◆ How to complete this task:
This exercise asks for every line of the material that includes the word "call".

◆ Data block:
****************************************
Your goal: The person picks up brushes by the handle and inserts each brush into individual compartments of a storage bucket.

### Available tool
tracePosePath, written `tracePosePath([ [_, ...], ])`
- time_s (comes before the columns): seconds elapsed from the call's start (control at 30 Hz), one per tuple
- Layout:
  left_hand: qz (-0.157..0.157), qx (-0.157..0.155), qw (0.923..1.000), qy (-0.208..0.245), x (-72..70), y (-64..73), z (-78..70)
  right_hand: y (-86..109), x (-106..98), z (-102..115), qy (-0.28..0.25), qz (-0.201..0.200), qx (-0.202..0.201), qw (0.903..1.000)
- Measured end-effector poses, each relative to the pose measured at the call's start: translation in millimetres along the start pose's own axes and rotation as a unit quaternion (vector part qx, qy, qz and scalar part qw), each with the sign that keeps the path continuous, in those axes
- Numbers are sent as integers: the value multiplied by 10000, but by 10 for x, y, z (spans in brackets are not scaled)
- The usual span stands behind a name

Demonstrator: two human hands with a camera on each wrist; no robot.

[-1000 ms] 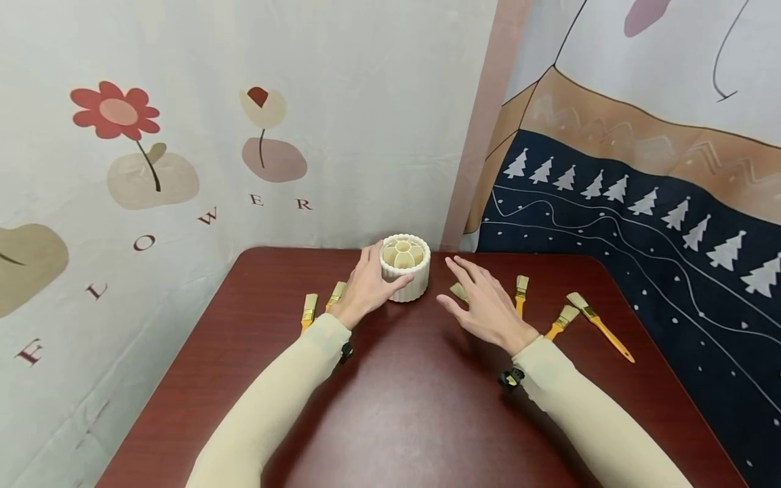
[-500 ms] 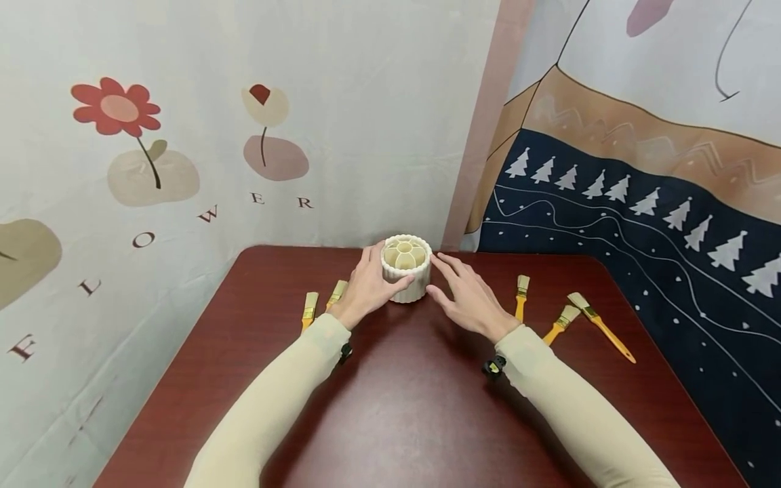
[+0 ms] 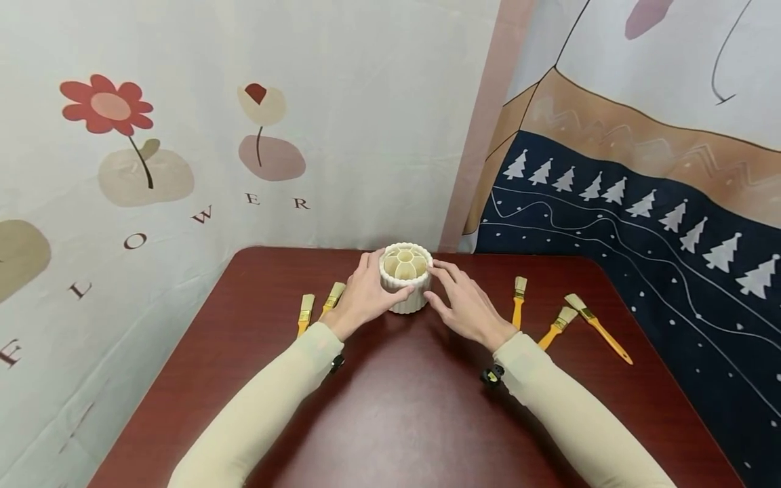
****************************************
◆ Your solution:
- time_s (comes before the columns): seconds elapsed from the call's start (control at 30 Hz), one per tuple
- Measured end-effector poses, each relative to the pose measured at the call's start: translation in millimetres along the start pose's own axes and rotation as a unit quaternion (vector part qx, qy, qz and scalar part qw), each with the sign that keeps the path continuous, in those axes

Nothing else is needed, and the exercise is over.